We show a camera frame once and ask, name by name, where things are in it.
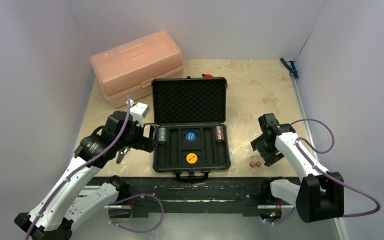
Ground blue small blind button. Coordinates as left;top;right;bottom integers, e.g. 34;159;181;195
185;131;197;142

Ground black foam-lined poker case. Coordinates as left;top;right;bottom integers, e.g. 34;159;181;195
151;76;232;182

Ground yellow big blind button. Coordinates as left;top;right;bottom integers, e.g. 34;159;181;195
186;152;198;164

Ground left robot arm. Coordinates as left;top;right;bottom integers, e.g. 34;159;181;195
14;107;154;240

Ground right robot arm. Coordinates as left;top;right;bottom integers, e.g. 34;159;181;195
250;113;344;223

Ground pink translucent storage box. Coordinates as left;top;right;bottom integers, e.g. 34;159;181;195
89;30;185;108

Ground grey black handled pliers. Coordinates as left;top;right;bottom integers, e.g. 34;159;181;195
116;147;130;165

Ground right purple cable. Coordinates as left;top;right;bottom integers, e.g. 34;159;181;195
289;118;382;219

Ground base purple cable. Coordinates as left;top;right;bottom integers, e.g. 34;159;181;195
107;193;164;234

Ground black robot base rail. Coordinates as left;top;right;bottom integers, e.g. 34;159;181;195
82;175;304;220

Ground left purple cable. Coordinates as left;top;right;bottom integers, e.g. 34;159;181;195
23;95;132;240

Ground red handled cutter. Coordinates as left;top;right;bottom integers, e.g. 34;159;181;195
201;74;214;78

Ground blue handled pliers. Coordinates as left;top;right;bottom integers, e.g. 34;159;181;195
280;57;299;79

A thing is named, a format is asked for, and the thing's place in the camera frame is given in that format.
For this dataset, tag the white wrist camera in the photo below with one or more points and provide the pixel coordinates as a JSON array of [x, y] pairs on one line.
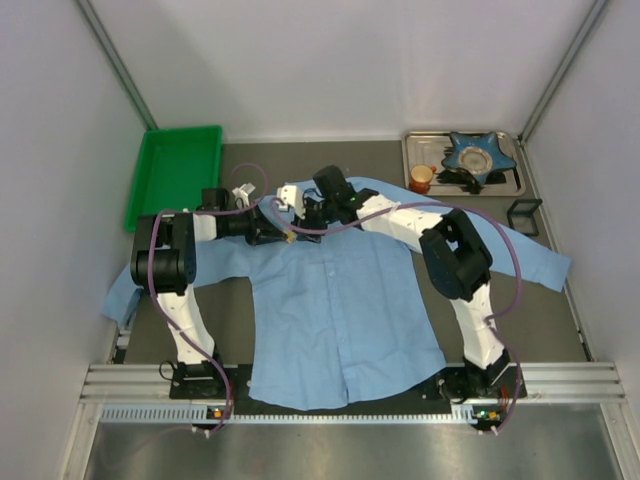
* * * * *
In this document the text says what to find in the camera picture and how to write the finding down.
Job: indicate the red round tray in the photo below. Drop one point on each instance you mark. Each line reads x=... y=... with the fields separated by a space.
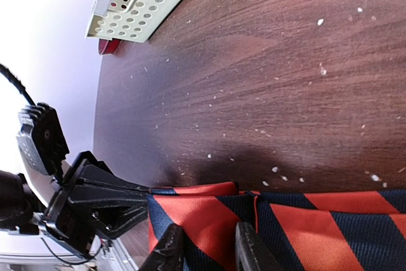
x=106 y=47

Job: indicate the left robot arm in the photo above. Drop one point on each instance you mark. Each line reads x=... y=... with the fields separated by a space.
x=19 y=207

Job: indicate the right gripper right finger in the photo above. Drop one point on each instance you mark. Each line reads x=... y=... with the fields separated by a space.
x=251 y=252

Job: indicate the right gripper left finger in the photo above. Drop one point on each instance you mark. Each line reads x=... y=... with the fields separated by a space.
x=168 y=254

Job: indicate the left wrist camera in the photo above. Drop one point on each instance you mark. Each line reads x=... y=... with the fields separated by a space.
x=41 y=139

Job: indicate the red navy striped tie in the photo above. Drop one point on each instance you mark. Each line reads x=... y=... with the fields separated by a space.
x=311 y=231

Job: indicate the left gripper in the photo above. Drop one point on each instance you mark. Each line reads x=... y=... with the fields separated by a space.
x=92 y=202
* * * * *
WORK INSTRUCTION: Going through the material above, work out how many lines contain the string "frame" and give only that figure.

ANSWER: 2